Tidak akan mungkin legacy terjadi dalam waktu yang singkat. Legacy mencakup bagaimana seseorang itu hidup dan menghidupi perannya. Ini perlu waktu, perlu komitmen, konsistensi, dan perlu karakter serta etos kerja yang benar. Legacy tidak bisa terjadi dalam satu atau dua bulan. Legacy merupakan hasil dari suatu proses yang perlu waktu, bisa dilihat, diakui, dan bertahan lama.
Pemilu 2024 menjadi salah satu momen penting kita untuk memilih pemimpin negeri ini.
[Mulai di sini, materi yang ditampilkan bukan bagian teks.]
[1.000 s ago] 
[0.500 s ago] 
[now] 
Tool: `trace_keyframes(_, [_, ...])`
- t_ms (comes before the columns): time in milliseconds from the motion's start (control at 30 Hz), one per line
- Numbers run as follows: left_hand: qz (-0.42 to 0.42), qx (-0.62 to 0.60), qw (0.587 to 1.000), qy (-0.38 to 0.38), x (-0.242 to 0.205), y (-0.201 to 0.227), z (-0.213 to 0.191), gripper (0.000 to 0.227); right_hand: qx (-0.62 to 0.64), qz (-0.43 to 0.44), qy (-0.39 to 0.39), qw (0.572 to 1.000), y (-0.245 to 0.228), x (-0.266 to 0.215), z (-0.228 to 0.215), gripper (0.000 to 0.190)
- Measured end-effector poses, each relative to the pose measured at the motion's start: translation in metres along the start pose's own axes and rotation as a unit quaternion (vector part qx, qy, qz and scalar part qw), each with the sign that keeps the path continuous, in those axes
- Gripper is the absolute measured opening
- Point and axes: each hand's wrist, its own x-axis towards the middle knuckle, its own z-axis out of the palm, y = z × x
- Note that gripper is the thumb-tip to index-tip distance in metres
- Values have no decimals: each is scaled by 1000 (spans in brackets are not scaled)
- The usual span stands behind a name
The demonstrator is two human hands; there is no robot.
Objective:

Kita punya pertimbangan dan kesadaran untuk melihat legacy apa yang nantinya akan ditinggalkan oleh pemimpin. Memilih pemimpin bukan berdasarkan apa yang didengar telinga saja. Calon pemimpin selalu akan menyatakan yang baik-baik, menyenangkan, terdengar manis dan meyakinkan, dan sangat antusias mengumandangkan kehidupan akan jadi lebih baik. Terdengar sempurna, tapi itu bukan satu-satunya konfirmasi yang utuh bagi kita untuk memilih seorang pemimpin.
Kita punya mata dan pikiran yang bisa menganalisa lebih dalam. Telinga saja tidak cukup dan bisa dimanipulasi dengan kata-kata manis, tetapi mata dan pikiran kita, termasuk hati nurani akan bisa menyelisik lebih jauh. Bukan hal yang main-main memilih pemimpin negeri ini. Yang terpilih, itulah yang akan menentukan legacy seperti apa yang akan diterima generasi bangsa ini.
Mencermati tentang legacy membutuhkan critical thinking. Kita perlu aktif. Kita perlu terlibat dalam usaha pembentukan legacy. Apakah kita menginginkan generasi bangsa ini mendapatkan legacy utang, tapi nol kemajuan? Tidak kan?! Atau, kita ingin nantinya ada legacy berupa kemajuan yang signifikan di beberapa aspek kehidupan. Atau, kita ingin legacy sebuah paradigma baru dalam hidup bermasyarakat. Atau, kita ingin legacy sebuah sistem pendidikan yang bisa mengikuti perkembangan zaman, teknologi, dan bisa agile dengan perubahan-perubahan yang terjadi.
Pikiran, mata, telinga, dan hati nurani kita bersumbangsih besar dalam menentukan pilihan. Semua ini bersinergi untuk mencermati langkah-langkah calon pemimpin negeri ini dalam kiprahnya masing-masing. Pemimpin harus yang tua, wah .. lebih baik yang muda. Pemimpin harus dari partai ini, wah .. lebih baik dari partai itu. Pemimpin yang sekarang diperpanjangan saja periodenya, wah .. lebih baik sudah cukup sampai di sini. Ada banyak sekali opsi untuk menggiring seseorang menjadi pemimpin. Siapa yang layak?
Legacy, bisa menjadi salah satu pertimbangan kita dalam memilih nantinya. Kita punya peran dalam menentukan legacy. Memilih pemimpin-pemimpin yang kita anggap bisa meninggalkan legacy yang baik, itu privilege kita.